Смерть Криса вогнала меня в какой-то ступор. Я спрятал сумку в сарае, однако не знал, что с ней делать. Я просто не мог думать. Мои мысли были в беспорядке. Каждый раз, когда я вспоминал о сумке, я видел Криса, лежащего на земле. Его тело выглядело странно сдувшимся, и из-под него вытекала густая темная кровь. Крови было много. А затем я неизменно начинал думать о своей сестре.
Иногда я размышлял о том, не схожу ли с ума. Возможно, с Энни было все в порядке. Возможно, это с моим мозгом что-то случилось в результате удара головой о ступени. Возможно, я просто все выдумал.
Сконцентрироваться на учебе было тяжело. Иногда я даже забывал поесть или помыться. Мои блуждания по деревне с каждым днем становились все дольше. Однажды поздно вечером меня остановил полицейский и велел мне идти домой. Было уже почти двенадцать.
Я просыпался по нескольку раз за ночь, судорожно хватаясь руками за воздух – так, словно это могло помочь мне сбежать от моих кошмаров. В одном из них Крис и Энни стояли на заснеженном холме. За их спинами мерцало ярко-розовое небо. Солнце было черным, и его окружал серебристый ореол, словно при затмении. Крис и Энни вновь выглядели чудесно, как это было при их реальной жизни.

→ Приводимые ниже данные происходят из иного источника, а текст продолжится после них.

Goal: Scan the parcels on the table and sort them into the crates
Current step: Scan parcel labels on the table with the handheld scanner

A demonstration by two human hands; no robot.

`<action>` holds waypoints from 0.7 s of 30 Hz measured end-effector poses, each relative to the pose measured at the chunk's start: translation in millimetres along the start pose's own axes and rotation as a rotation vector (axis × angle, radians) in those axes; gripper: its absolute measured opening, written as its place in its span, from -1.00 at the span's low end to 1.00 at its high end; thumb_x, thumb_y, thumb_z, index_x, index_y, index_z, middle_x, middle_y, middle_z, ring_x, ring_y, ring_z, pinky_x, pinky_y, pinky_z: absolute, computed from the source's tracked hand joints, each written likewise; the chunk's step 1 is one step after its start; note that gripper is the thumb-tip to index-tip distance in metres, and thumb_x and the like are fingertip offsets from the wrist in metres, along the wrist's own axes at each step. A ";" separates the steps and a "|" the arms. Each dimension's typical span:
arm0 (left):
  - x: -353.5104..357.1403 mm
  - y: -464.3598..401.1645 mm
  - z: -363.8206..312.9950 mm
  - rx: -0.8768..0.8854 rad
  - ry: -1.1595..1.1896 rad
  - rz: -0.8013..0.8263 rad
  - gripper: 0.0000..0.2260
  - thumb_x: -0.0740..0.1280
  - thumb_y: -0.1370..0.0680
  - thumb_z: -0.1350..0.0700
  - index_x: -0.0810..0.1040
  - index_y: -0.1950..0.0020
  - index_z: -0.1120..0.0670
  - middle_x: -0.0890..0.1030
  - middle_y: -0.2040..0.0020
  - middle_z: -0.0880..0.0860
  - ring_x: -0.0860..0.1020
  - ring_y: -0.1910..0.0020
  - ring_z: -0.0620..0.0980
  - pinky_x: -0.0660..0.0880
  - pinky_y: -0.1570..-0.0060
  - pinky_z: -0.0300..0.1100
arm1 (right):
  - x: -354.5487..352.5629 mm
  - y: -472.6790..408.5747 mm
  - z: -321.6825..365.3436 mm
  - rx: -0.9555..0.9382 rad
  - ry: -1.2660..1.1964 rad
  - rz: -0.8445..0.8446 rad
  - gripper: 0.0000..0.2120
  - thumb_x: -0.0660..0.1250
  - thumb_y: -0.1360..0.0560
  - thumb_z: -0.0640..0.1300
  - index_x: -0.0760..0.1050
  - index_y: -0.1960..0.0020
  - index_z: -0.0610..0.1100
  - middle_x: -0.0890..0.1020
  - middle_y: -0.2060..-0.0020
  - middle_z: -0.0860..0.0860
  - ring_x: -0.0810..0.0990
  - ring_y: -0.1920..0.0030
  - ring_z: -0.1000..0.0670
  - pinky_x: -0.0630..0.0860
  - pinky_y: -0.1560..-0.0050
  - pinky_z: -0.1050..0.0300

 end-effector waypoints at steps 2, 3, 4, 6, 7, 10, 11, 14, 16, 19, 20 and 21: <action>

Их окружали снеговики. Большие, круглые, пушистые белые снеговики с длинными руками из прутиков и угольками вместо глаз и криво улыбавшихся ртов.
– Ты не должен здесь находиться, – рычали они на меня. – Здесь нет никого, кроме снеговиков. Уходи. Уходи!
Солнце мгновенно скрылось за горизонтом. Крис и Энни исчезли. Ярко-розовое небо, забурлив, приняло темно-багровый оттенок. На меня посыпались снежинки. Однако они были не белыми, а красными, и не снежинками вовсе, а каплями крови. Огромными каплями крови, которые обжигали, подобно кислоте. Я рухнул на землю. Моя кожа растворялась, обнажая кости. Кости, растворяясь, утекали в землю. А холодные черные глаза снеговиков смотрели, как я превращаюсь в ничто.
На следующее утро я уже знал, что мне нужно делать.
Надев свою школьную форму, я вышел из дома в обычное время. Однако в моей сумке лежали не только школьные принадлежности. Под учебниками было скрыто кое-что еще.
Оказавшись на улице и поспешно отойдя от дома, я направился не в школу, а к старой шахте. Сломанный забор починили. Теперь на нем красовалось еще больше предупреждающих знаков «Опасность», «Вход воспрещен» и «Вторжение преследуется по закону». Предполагалось, что периметр шахты будет патрулировать один из членов сельсовета, чтобы дети больше не лазали на ее территорию. Однако, приближаясь тем утром к огороженной зоне, я никого не видел. Да и сам забор не выглядел таким уж надежным. Он по-прежнему качался, а в металлической сетке виднелись дыры. Мне не понадобилось много времени, чтобы найти такую, в которую я мог проскользнуть. Однако мой школьный блейзер зацепился за кусок острой проволоки. Дернув его посильнее, мне удалось высвободиться, однако я понял, что он порвался. Я выругался. За разорванный блейзер мама мне голову оторвет. Точнее, оторвала бы раньше. Сейчас она, вероятно, этого даже не заметит.